Natural genetic variation in Drosophila melanogaster reveals genes associated with Coxiella burnetii infection

Authors: GUZMAN, ROSA - WASHINGTON STATE UNIVERSITY; HOWARD, ZACHARY - WASHINGTON STATE UNIVERSITY; LIU, ZIYING - WASHINGTON STATE UNIVERSITY; OLIVEIRA, R - WASHINGTON STATE UNIVERSITY; MASSA, ALISHA - WASHINGTON STATE UNIVERSITY; OMSLAND, ANDERS - WASHINGTON STATE UNIVERSITY; WHITE, STEPHEN; GOODMAN, ALAN - WASHINGTON STATE UNIVERSITY

Submitted to: Genetics
Publication Type: Peer Reviewed Journal
Publication Acceptance Date: 1/7/2021
Publication Date: 3/1/2021
Citation: Guzman, R.M., Howard, Z.P., Liu, Z., Oliveira, R.D., Massa, A.T., Omsland, A., White, S.N., Goodman, A.G. 2021. Natural genetic variation in Drosophila melanogaster reveals genes associated with Coxiella burnetii infection. Genetics. 217(3). Article iyab005. https://doi.org/10.1093/genetics/iyab005.
DOI: https://doi.org/10.1093/genetics/iyab005

Interpretive Summary: Coxiella burnetii is a zoonotic bacterium that can cause coxiellosis in livestock and Q Fever in humans. Coxiellosis in livestock is estimated to cost in the millions of dollars per year and often results in abortions and even abortion storms with severe economic and animal health consequences. Livestock have often been blamed for human Q Fever outbreaks, which can include fever, aches, pneumonia, hepatitis, pregnancy complications, and potentially fatal swelling of the heart. A large human Q Fever outbreak in the U.S. could have costs in excess of $1 billion. While a genetic basis for susceptibility to coxiellosis and Q Fever have been demonstrated in livestock, humans, and other species, the specific genes involved have remained largely unexplored. Here we report the first genome-wide association study of C. burnetii susceptibility in any species. We used a special fruit fly genetics resource - the Drosophila Genetics Reference Panel (DGRP) - to scan the entire genome for genetic variants and genes associated with C. burnetii susceptibility. Of 25 genes identified, more than half (15) had their roles in C. burnetii susceptibility validated by either fruit flies with knockout genes or by gene knockdown experiments. Many of these genes play roles in innate immune responses to C. burnetii, including through regulation of key cells (macrophages) that C. burnetii targets. This is the first report of association associating many of these genes with C. burnetii traits. The clear equivalence of these genes with livestock and human genes suggests new avenues for research into genetic control of susceptibility to C. burnetii not only in livestock, but also in human medicine. Further work based on these results will be required to better understand C. burnetii infection and produce future DNA tests for C. burnetii susceptibility. Breeding ruminant livestock that do not shed C. burnetii could be a powerful tool to limit risks of both coxiellosis in livestock and human Q Fever.

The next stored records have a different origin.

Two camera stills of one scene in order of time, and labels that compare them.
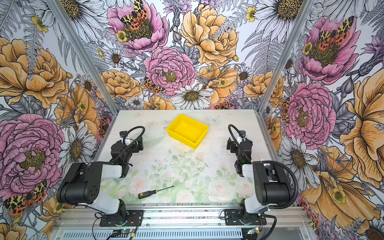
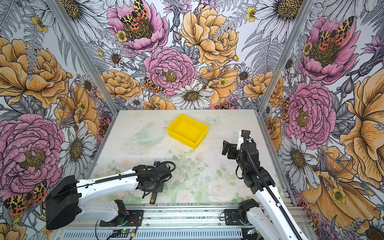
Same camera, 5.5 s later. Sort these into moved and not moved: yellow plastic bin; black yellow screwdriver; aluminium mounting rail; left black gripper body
Moved: left black gripper body; black yellow screwdriver
Not moved: aluminium mounting rail; yellow plastic bin
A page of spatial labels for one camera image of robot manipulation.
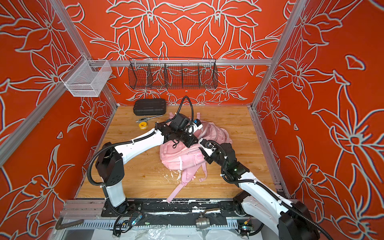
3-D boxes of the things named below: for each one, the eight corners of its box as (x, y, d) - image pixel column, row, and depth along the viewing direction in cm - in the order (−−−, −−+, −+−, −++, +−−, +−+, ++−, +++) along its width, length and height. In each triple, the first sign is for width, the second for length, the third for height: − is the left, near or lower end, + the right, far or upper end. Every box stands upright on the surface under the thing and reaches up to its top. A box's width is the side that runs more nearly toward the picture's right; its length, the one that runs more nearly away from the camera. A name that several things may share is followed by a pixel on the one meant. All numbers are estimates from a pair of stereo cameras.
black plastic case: (133, 115, 115) (131, 110, 111) (137, 103, 124) (135, 99, 120) (165, 115, 115) (164, 110, 111) (167, 103, 124) (166, 98, 119)

Technical Abstract: The Gram-negative bacterium Coxiella burnetii is the causative agent of Query (Q) fever in humans and coxiellosis in livestock. Association between host genetic background and C. burnetii pathogenesis has been demonstrated both in humans and animals; however, specific genes associated with severity of infection remain unknown. We employed the Drosophila Genetics Reference Panel (DGRP) to perform a genome-wide association study (GWAS) and identify host genetic variants that regulate C. burnetii infection. The analysis resulted in 64 genome-wide suggestive (P < 10-5) single nucleotide polymorphisms (SNPs) in 25 unique genes. We examined the role of each gene in C. burnetii infection using flies carrying a null mutation or RNAi knockdown of each gene and monitoring survival. Of the 25 candidate genes, 15 validated in at least one system (6 validated in null mutants only, 5 in RNAi knockdown only, and 4 in both null mutants and RNAi). For many, this is the first report establishing involvement of these genes or their homologs with C. burnetii susceptibility in any system. Among the validated genes, FER and tara play roles in the JAK-STAT, JNK, and decapentaplegic/TGF-ß signaling pathways which are associated with the innate immune response to C. burnetii infection. Two other validated genes, CG42673 and DIP-e, play roles in bacterial infection and synaptic signaling but no previous association with C. burnetii pathogenesis. Furthermore, since the mammalian ortholog of CG13404 (PLGRKT) is an important regulator of macrophage function, CG13404 could play a role in C. burnetii susceptibility through haemocyte regulation. These insights provide a foundation for further investigation of genetics of C. burnetii susceptibility across a wide variety of hosts.